● Exercise prompt: Transcribe the listing below in its entirety, exactly.

● Data segment:

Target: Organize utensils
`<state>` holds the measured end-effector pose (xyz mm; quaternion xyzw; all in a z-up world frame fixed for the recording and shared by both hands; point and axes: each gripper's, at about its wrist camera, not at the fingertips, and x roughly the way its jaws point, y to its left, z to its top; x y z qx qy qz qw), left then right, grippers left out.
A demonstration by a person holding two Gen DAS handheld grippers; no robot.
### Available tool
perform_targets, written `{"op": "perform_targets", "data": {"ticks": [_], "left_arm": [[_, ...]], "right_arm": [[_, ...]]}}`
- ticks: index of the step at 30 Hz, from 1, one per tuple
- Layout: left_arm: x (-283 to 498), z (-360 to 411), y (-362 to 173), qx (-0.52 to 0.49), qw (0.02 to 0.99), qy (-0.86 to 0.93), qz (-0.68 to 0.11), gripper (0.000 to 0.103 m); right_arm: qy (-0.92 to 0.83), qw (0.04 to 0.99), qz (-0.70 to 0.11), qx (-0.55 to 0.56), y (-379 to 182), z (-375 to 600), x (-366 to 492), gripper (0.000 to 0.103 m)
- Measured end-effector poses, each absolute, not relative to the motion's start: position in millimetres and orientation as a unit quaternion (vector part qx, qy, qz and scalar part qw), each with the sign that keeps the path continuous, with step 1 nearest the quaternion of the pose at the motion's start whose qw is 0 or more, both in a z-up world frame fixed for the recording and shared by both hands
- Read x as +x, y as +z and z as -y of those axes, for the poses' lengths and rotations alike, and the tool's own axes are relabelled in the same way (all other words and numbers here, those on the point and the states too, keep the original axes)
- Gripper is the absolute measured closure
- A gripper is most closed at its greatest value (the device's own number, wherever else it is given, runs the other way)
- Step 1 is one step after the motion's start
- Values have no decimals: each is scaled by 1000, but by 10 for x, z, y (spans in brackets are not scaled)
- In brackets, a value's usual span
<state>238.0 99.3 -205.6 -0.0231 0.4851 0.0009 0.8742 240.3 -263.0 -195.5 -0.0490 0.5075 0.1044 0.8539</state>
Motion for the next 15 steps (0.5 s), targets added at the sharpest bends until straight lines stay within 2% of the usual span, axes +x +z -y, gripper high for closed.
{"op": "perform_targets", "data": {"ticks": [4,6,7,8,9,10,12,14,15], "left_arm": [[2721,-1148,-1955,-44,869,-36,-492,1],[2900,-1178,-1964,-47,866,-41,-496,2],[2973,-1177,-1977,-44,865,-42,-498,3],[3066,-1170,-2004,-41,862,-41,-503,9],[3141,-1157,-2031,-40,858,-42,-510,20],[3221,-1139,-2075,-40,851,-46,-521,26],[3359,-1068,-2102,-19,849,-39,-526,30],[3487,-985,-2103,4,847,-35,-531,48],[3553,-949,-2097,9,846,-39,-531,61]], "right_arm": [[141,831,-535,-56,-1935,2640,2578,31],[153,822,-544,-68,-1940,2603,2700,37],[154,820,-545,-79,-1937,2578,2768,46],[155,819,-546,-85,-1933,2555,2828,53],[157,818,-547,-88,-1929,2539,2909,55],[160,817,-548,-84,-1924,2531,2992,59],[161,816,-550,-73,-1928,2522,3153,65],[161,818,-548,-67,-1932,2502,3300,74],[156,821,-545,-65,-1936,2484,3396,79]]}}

● Solution for this problem:
Target: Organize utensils
`<state>` holds the measured end-effector pose (xyz mm; quaternion xyzw; all in a z-up world frame fixed for the recording and shared by both hands; point and axes: each gripper's, at about its wrist camera, not at the fingertips, and x roughly the way its jaws point, y to its left, z to its top; x y z qx qy qz qw), left then right, grippers left out.
A demonstration by a person holding two Gen DAS handheld grippers; no robot.
### Available tool
perform_targets, written `{"op": "perform_targets", "data": {"ticks": [_], "left_arm": [[_, ...]], "right_arm": [[_, ...]]}}`
- ticks: index of the step at 30 Hz, from 1, one per tuple
- Layout: left_arm: x (-283 to 498), z (-360 to 411), y (-362 to 173), qx (-0.52 to 0.49), qw (0.02 to 0.99), qy (-0.86 to 0.93), qz (-0.68 to 0.11), gripper (0.000 to 0.103 m); right_arm: qy (-0.92 to 0.83), qw (0.04 to 0.99), qz (-0.70 to 0.11), qx (-0.55 to 0.56), y (-379 to 182), z (-375 to 600), x (-366 to 492), gripper (0.000 to 0.103 m)
- Measured end-effector poses, each absolute, not relative to the motion's start: position in millimetres and orientation as a unit quaternion (vector part qx, qy, qz and scalar part qw), each with the sign that keeps the path continuous, with step 1 nearest the quaternion of the pose at the motion's start whose qw is 0 or more, both in a z-up world frame fixed for the recording and shared by both hands
- Read x as +x, y as +z and z as -y of those axes, for the poses' lengths and rotations alike, and the tool's own axes are relabelled in the same way (all other words and numbers here, those on the point and the states too, keep the original axes)
- Gripper is the absolute measured closure
- A gripper is most closed at its greatest value (the device's own number, wherever else it is given, runs the other way)
- Step 1 is one step after the motion's start
- Values have no decimals: each is scaled by 1000, but by 10 for x, z, y (spans in brackets are not scaled)
- In brackets, a value's usual span
<state>238.0 99.3 -205.6 -0.0231 0.4851 0.0009 0.8742 240.3 -263.0 -195.5 -0.0490 0.5075 0.1044 0.8539</state>
Motion for the next 15 steps (0.5 s), targets added at the sharpest bends until straight lines stay within 2% of the usual span, axes +x +z -y, gripper high for closed.
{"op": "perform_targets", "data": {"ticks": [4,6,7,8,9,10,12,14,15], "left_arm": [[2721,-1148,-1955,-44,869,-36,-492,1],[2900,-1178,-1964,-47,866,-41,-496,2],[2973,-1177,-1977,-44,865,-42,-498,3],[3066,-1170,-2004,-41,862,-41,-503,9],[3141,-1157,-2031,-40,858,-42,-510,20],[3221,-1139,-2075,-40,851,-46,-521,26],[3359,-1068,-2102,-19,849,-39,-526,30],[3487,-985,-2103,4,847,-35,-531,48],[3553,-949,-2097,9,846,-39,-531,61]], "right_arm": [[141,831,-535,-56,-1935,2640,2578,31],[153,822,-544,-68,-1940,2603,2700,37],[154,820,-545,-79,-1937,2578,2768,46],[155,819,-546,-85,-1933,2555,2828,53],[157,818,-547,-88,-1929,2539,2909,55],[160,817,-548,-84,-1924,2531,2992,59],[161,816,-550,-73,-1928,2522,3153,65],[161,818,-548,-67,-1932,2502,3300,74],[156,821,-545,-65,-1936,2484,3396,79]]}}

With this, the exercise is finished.